=== Activity ===
Anywhere the string "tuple" shows up in the listing below, copy the line it is in.

=== Data to examine ===
⁂
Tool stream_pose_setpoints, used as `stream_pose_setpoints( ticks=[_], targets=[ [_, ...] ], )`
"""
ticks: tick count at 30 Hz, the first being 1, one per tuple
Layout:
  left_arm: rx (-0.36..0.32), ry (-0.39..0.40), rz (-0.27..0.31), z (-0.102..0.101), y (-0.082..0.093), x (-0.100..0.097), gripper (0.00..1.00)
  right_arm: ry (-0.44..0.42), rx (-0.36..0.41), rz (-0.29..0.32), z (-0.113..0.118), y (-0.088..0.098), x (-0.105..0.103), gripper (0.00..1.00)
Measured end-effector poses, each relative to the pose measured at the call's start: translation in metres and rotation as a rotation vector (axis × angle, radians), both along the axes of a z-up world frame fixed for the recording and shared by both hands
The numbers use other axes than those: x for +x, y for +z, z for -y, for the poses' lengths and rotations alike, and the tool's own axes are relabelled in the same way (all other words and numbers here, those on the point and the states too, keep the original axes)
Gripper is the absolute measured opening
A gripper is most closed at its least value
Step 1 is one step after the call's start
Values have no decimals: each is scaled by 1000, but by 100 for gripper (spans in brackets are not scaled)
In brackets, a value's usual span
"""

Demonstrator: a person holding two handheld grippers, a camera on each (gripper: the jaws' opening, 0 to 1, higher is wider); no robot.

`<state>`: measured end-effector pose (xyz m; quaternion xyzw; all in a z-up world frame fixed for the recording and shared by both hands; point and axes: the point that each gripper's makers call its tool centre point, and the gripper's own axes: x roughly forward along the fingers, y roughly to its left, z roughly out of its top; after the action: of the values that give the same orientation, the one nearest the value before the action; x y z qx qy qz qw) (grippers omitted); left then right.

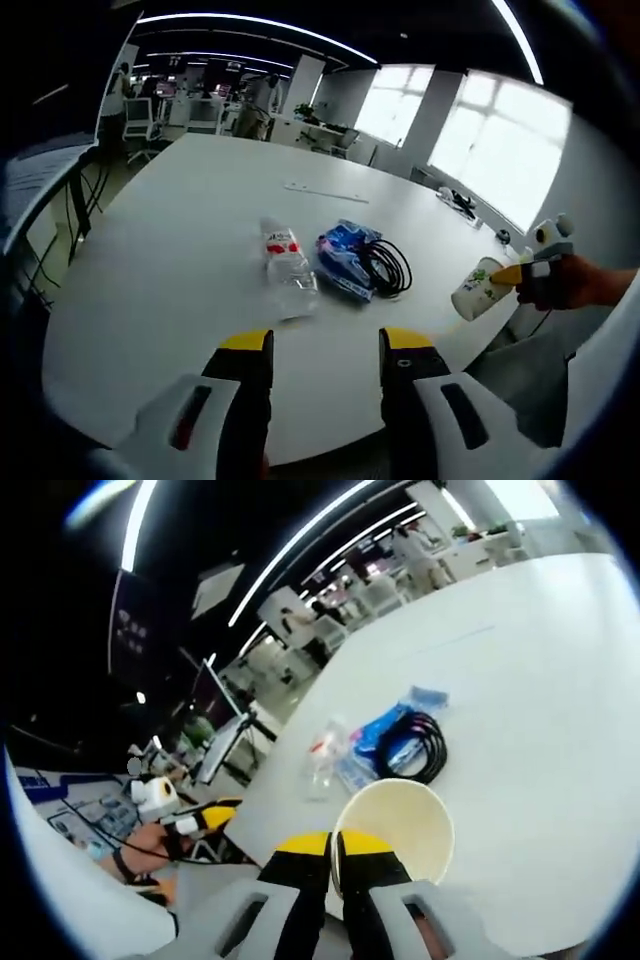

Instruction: Arrange the tabletop items into an orderly group along one side of the table until the central work area is clear of visible clutter.

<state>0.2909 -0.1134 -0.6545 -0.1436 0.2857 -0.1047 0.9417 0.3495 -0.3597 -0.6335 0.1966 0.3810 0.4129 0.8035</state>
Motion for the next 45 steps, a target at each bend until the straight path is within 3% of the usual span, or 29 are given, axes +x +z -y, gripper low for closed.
stream_pose_setpoints(
  ticks=[10, 16, 19, 25, 35, 45],
  targets=[
    [10, -16, -6, -10, -2, 4, 40, -28, -13, 9, -11, 2, 14, 0],
    [10, -15, -5, -13, -4, 2, 40, -5, -16, 26, -29, 9, 21, 0],
    [105, -79, -28, -15, -10, -2, 42, 14, -18, 30, -41, 10, 25, 0],
    [125, -111, -16, -18, -7, 1, 43, 48, -25, 45, -63, 12, 32, 0],
    [129, -119, 14, -29, 4, 11, 44, 167, -40, 65, -125, 13, 44, 0],
    [124, -109, 15, -35, 3, 9, 45, 291, -43, 108, -199, 23, 62, 0]
  ],
)
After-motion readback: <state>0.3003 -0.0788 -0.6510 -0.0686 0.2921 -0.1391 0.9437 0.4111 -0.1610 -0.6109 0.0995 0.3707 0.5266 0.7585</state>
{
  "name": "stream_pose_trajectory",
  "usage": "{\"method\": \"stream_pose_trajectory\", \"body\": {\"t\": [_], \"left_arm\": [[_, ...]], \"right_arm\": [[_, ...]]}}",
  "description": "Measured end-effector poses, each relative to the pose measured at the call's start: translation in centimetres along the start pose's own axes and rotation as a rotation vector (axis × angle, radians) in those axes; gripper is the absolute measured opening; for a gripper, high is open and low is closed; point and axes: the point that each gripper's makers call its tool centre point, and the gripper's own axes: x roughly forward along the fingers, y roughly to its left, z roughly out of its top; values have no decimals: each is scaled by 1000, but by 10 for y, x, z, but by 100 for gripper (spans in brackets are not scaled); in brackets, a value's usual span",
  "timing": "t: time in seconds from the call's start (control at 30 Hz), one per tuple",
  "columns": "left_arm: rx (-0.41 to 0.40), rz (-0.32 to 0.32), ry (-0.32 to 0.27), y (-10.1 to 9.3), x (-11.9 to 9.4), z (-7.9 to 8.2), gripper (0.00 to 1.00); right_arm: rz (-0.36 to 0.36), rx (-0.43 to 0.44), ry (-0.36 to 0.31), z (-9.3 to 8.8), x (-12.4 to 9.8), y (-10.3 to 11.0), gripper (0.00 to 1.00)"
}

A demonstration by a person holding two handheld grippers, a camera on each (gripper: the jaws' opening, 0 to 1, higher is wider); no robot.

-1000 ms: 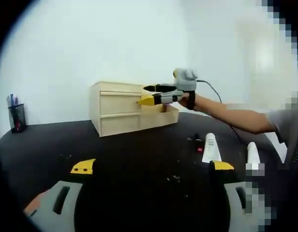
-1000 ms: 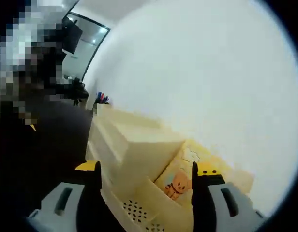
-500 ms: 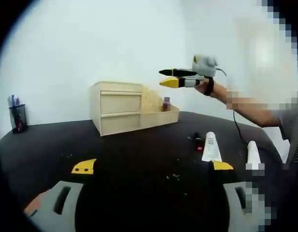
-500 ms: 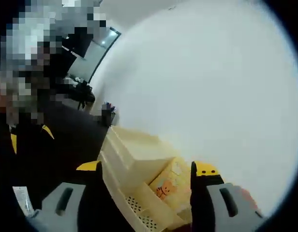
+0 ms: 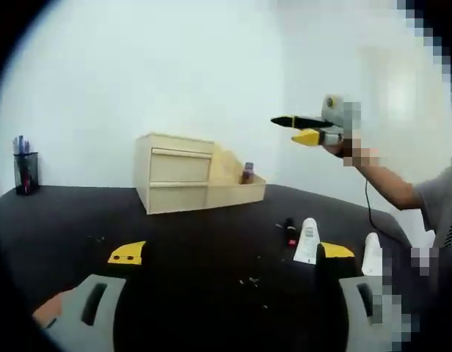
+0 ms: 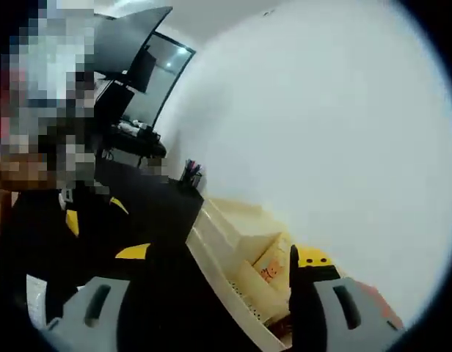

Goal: Open the drawer, pick up the cosmetic bottles from the table one by one, place them into the drawer, release the gripper, close the drawer, and move the gripper away

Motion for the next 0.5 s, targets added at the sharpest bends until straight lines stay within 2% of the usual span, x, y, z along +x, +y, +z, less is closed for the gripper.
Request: {"method": "stream_pose_trajectory", "body": {"t": [0.17,0.33,0.4,0.5], "left_arm": [[-23,16,-32,3,-2,7,88],[25,20,-36,2,-1,8,87],[37,11,-58,0,-1,11,83],[47,-2,-82,-3,-2,15,77]], "right_arm": [[25,61,-22,-9,-24,9,72],[40,129,-17,-22,-37,12,72],[57,126,-12,-28,-42,15,67],[59,104,14,-36,-46,21,70]]}}
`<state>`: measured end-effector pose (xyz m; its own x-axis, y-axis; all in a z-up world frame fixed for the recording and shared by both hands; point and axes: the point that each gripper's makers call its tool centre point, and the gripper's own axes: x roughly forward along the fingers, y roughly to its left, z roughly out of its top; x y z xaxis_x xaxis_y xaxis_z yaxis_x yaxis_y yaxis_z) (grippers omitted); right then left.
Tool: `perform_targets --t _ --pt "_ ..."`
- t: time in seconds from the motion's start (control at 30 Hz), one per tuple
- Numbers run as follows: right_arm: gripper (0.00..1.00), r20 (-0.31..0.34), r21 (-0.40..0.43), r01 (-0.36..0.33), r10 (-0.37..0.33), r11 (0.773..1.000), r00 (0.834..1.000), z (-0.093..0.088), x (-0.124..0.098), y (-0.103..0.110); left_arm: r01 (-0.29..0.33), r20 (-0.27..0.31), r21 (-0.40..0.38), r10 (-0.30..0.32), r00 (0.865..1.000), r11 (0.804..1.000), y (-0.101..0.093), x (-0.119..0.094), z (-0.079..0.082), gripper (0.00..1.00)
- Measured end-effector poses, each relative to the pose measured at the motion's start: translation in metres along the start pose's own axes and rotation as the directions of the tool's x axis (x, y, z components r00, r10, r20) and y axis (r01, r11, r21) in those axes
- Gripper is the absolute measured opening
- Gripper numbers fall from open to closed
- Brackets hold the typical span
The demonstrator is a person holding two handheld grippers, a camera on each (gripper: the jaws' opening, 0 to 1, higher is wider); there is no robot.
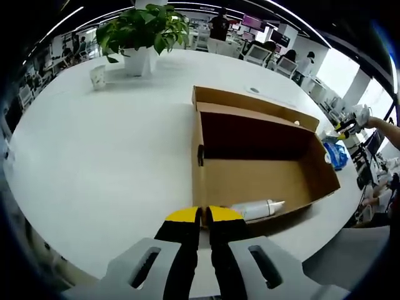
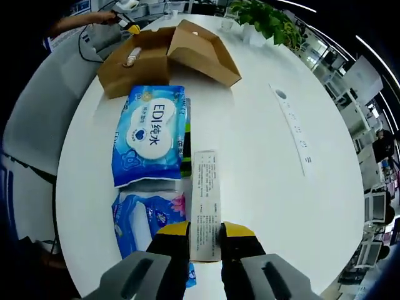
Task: Operate the shoe box by opening the lid, removing the specified soft item, and placing it in the target area until the item is outside and the box remains undamaged.
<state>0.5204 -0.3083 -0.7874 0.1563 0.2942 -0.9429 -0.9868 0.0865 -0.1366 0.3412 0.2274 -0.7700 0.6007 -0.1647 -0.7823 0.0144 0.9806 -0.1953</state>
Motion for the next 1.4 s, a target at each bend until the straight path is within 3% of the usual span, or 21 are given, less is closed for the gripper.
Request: perform_targets --t 0.4,1.4 --pt "0.15 -0.083 -0.059 -0.014 0.009 0.998 0.997 -0.028 0.001 -0.002 0.002 -0.015 0.008 -0.002 1.000 1.000 0.001 0.001 0.000 0.02" --pt "0.16 -0.123 -0.100 -0.014 0.002 0.995 0.992 -0.042 0.014 -0.012 0.016 -0.021 0.001 -0.016 1.000 1.000 0.001 0.003 0.000 0.03"
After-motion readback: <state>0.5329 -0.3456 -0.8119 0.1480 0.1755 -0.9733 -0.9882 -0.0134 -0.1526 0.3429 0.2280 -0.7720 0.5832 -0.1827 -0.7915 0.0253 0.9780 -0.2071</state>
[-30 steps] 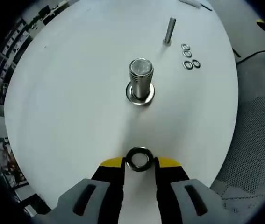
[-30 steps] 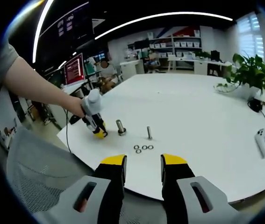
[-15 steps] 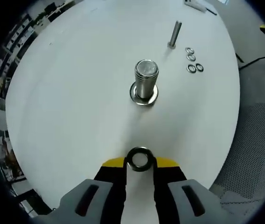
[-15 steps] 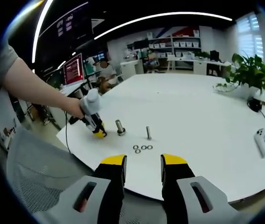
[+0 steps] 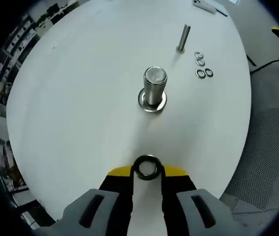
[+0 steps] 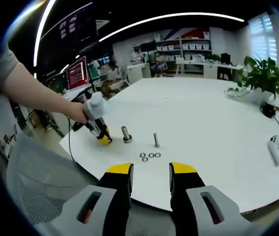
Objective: Place the washer onto the threaded stud by aligning its center hole with the stud, sliding it down to the base, and recovering from edge contact or off-axis alignment until the washer reaches the visible bottom stop.
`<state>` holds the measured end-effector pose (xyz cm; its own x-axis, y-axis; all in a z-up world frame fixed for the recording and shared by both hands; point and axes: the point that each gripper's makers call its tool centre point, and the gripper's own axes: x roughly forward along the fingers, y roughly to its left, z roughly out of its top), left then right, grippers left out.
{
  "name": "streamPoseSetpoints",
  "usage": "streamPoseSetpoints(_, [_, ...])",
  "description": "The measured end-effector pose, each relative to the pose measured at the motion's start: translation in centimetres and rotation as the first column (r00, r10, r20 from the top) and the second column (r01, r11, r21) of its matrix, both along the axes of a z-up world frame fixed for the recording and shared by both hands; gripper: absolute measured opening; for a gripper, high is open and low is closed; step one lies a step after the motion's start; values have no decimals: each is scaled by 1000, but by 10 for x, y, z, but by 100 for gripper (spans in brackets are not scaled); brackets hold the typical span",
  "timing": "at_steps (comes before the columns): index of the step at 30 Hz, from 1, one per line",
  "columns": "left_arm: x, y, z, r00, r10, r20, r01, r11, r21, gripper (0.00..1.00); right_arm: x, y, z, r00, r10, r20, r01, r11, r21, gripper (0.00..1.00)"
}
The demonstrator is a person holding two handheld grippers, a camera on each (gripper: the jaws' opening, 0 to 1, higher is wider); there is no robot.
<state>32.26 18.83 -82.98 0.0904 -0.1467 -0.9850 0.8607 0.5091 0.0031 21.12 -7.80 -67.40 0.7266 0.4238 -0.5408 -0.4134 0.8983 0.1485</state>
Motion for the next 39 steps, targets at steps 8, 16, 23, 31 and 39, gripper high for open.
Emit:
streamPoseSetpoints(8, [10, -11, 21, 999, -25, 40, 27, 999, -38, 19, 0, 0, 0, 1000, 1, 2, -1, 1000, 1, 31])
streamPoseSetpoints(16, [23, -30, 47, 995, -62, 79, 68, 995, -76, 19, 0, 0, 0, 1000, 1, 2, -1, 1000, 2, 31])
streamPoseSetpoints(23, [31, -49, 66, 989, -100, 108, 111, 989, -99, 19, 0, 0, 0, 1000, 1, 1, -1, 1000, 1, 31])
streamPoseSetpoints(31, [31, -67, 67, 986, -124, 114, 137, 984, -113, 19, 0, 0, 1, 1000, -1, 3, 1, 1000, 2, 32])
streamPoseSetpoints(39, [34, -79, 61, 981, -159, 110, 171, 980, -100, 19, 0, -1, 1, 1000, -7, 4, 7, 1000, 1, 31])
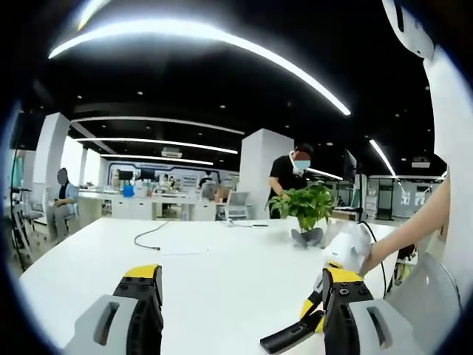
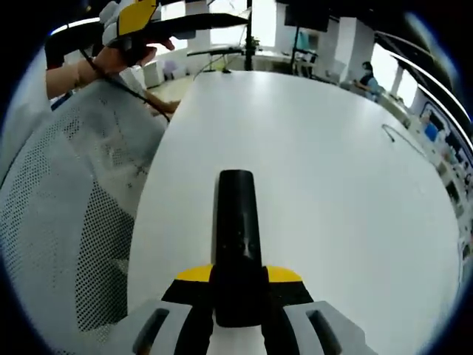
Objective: Press the specified remote control buttons in sequence, fully releasing each button before pressing the next.
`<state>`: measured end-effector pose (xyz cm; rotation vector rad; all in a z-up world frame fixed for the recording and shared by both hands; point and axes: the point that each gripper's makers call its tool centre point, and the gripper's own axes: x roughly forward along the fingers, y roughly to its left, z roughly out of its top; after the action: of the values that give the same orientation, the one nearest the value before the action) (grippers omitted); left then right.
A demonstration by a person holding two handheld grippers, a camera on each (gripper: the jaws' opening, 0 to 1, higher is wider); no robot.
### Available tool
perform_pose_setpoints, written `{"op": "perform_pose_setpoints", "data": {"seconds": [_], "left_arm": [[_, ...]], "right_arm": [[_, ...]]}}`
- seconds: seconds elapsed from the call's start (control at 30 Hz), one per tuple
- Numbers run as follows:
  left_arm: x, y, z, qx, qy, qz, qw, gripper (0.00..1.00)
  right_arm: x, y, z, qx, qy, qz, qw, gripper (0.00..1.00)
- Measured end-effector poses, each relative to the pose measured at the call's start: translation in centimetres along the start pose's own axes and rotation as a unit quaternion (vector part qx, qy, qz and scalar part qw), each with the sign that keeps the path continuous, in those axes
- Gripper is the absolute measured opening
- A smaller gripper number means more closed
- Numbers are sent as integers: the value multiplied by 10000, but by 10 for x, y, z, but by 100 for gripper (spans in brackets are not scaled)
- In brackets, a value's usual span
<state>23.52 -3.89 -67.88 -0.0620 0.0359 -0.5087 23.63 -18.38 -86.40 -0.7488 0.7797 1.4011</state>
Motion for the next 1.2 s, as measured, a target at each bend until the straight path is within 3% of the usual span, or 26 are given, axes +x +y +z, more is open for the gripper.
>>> {"op": "perform_pose_setpoints", "data": {"seconds": [0.57,1.2], "left_arm": [[0,0,-3,30,86,4,10000,93],[4,-8,-10,-22,239,-199,9995,92]], "right_arm": [[1,-21,0,-97,61,-1,9999,21],[3,-51,3,-101,214,51,9997,21]]}}
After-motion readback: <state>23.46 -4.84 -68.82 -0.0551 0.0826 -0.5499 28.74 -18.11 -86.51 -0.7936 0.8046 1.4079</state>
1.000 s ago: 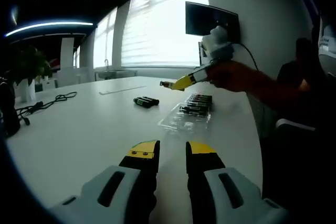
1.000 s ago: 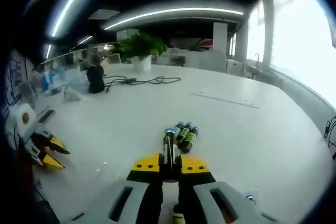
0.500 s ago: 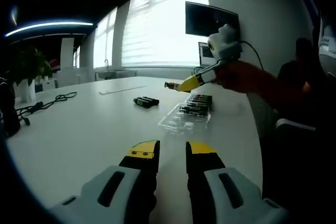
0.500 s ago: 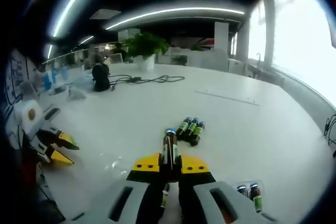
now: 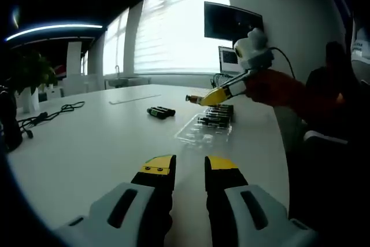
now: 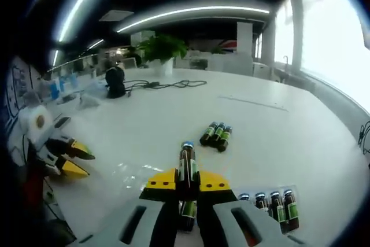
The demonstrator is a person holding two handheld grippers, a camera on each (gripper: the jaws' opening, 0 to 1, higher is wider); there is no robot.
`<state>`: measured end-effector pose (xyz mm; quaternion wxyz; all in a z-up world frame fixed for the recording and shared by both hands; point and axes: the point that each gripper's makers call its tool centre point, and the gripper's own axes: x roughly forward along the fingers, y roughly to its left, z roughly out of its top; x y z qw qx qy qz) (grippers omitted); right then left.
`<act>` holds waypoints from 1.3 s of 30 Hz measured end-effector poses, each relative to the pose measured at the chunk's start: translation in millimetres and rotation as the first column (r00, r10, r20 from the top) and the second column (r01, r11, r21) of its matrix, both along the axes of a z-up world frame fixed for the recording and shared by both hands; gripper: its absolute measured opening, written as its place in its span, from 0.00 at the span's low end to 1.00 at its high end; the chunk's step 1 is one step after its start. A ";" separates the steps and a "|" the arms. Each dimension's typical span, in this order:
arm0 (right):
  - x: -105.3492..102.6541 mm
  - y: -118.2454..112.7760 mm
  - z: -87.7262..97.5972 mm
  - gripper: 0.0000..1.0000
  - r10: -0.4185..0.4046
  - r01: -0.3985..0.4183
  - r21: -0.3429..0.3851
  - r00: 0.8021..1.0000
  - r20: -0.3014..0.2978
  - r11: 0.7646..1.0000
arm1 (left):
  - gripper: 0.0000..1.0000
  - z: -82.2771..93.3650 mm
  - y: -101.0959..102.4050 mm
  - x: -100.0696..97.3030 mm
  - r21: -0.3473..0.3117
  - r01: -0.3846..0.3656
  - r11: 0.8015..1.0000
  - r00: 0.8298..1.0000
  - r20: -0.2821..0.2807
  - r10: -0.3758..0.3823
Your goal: Grip medicine bottles put into box
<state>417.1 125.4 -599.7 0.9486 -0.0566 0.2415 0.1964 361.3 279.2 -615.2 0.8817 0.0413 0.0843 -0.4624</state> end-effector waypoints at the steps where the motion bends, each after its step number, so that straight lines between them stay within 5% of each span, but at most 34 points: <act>1: -0.9 0.6 -0.5 0.06 0.000 0.000 0.005 1.000 -0.002 1.000 | 0.14 0.0 0.0 0.0 0.000 0.000 1.000 1.000 0.000 0.000; 39: -23.3 9.2 -26.3 0.07 -0.048 0.044 -0.065 0.997 -0.063 0.997 | 0.14 -0.6 0.5 -0.5 0.001 0.001 1.000 1.000 0.001 -0.001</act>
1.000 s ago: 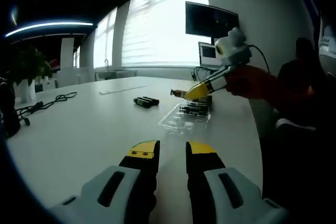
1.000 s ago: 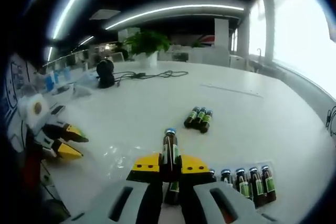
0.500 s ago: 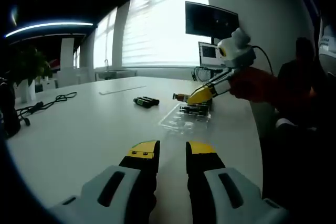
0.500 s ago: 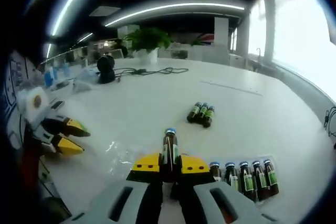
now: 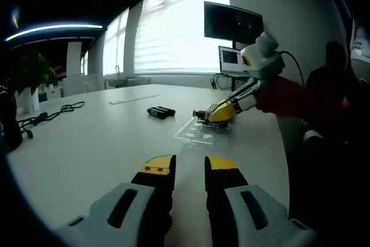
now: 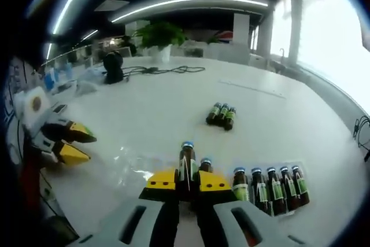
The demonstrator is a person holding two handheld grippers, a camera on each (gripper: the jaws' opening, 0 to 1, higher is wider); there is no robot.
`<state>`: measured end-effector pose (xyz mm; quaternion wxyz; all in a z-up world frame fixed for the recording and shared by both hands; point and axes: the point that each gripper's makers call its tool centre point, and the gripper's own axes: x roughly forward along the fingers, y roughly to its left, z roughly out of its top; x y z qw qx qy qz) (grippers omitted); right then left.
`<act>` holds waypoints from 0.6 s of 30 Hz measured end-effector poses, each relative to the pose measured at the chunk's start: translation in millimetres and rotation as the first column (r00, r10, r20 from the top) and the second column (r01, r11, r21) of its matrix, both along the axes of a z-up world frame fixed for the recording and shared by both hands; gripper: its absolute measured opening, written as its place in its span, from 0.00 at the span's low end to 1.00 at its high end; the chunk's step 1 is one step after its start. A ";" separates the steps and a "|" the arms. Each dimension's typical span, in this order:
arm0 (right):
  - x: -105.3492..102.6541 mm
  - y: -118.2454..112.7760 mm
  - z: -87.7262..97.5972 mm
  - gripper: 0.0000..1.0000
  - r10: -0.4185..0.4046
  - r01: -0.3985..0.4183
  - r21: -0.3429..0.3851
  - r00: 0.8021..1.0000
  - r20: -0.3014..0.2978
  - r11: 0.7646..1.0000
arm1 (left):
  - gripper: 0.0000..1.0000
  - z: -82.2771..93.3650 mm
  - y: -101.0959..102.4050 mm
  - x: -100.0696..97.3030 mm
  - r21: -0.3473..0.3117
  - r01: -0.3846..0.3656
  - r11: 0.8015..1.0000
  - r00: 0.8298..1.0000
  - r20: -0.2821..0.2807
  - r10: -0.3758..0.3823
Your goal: Grip medicine bottles put into box
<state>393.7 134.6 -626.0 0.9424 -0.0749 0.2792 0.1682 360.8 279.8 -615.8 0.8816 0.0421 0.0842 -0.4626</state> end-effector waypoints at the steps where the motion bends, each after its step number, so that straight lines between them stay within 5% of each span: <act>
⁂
=== Task answer ===
ticks: tick count at 30 Hz, the first being 1, one per tuple
  "timing": "t: time in seconds from the call's start (control at 30 Hz), one per tuple",
- t: time in seconds from the motion's start (control at 30 Hz), one per tuple
- seconds: seconds elapsed from the call's start (control at 30 Hz), one per tuple

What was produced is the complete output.